What you are asked to do: If a line below includes the string "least", copy it.
### The data
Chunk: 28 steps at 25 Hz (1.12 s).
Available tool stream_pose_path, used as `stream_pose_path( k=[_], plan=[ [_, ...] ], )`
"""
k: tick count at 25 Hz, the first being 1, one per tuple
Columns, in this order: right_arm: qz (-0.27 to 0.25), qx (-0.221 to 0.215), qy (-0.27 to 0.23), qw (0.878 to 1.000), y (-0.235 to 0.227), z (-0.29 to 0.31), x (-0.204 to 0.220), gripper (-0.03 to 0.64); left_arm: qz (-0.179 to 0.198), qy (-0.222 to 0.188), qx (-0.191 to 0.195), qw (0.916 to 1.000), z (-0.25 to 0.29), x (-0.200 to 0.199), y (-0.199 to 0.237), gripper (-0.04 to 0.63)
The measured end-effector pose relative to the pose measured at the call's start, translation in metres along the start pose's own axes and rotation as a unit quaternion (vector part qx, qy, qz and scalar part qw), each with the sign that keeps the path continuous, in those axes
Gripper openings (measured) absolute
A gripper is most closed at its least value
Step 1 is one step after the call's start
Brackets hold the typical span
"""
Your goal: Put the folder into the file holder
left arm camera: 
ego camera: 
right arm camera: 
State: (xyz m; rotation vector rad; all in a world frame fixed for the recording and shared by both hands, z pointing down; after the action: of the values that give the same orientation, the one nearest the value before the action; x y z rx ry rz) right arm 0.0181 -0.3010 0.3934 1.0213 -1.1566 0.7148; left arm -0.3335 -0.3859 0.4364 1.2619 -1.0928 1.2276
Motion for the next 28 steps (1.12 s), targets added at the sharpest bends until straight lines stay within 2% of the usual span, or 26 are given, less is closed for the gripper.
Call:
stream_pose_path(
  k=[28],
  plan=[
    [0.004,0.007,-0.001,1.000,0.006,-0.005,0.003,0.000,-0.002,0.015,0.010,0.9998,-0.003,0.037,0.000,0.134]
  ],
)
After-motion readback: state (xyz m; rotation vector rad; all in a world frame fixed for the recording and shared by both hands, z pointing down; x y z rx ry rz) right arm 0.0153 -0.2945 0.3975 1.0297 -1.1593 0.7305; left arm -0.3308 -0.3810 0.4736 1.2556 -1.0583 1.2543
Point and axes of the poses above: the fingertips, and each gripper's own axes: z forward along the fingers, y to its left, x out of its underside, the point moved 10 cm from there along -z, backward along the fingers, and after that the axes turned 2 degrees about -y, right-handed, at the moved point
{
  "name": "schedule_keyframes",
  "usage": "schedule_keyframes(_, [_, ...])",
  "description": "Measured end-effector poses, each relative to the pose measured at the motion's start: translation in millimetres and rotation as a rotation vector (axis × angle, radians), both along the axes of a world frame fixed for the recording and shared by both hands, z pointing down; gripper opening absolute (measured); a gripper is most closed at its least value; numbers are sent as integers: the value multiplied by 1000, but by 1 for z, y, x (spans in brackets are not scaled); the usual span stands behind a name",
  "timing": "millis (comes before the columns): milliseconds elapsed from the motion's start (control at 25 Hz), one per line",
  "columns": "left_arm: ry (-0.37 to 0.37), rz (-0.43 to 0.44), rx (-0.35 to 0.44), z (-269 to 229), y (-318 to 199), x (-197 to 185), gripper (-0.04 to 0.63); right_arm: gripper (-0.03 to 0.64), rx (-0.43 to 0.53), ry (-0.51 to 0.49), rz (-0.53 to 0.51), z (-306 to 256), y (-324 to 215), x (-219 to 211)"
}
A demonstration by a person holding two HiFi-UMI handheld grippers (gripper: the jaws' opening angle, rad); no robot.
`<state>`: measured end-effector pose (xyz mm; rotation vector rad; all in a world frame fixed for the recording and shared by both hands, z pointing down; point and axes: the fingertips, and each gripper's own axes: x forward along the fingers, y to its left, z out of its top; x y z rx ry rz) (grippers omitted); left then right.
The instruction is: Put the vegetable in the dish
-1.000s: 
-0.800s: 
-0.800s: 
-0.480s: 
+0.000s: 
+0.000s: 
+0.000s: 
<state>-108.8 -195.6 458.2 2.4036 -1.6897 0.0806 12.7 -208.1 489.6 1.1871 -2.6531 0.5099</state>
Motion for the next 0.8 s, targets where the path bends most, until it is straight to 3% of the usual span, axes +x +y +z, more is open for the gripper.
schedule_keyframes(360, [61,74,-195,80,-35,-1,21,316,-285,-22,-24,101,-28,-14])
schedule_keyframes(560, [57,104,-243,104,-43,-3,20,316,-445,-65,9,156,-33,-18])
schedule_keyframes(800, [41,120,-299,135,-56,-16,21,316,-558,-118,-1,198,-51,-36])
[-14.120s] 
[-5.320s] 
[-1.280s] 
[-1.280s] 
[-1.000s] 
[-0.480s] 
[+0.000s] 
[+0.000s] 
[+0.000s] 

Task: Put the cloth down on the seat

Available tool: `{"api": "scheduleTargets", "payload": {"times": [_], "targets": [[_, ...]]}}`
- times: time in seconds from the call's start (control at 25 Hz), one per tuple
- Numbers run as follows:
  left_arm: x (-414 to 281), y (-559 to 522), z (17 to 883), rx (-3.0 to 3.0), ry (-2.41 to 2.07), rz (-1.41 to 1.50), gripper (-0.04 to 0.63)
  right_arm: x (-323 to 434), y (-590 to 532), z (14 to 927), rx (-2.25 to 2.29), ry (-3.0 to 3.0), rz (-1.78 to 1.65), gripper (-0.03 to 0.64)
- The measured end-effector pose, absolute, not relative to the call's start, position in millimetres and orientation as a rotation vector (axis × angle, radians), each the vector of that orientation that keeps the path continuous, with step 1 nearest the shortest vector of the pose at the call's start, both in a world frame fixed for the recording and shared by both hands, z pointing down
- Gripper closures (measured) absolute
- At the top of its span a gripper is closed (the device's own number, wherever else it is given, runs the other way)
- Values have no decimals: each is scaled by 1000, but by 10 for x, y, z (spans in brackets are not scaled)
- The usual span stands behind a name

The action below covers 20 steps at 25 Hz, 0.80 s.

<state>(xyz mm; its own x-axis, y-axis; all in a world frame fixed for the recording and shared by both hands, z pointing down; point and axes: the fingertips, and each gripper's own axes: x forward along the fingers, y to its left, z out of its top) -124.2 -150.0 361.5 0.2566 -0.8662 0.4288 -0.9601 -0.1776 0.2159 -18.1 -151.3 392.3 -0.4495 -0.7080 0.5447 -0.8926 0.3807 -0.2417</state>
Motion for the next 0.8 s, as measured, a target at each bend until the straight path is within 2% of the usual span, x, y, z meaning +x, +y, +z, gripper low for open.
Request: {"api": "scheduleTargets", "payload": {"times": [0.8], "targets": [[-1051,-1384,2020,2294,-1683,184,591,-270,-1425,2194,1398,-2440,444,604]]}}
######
Response to the exercise:
A gripper is most closed at its least value
  "description": "Measured end-effector poses, each relative to the pose measured at the motion's start: translation in millimetres and rotation as a rotation vector (axis × angle, radians), both along the axes of a world frame fixed for the recording and shared by both hands, z pointing down; gripper opening absolute (measured); a gripper is most closed at its least value; numbers are sent as integers: the value multiplied by 1000, but by 1 for z, y, x (spans in brackets are not scaled); the usual span stands behind a name",

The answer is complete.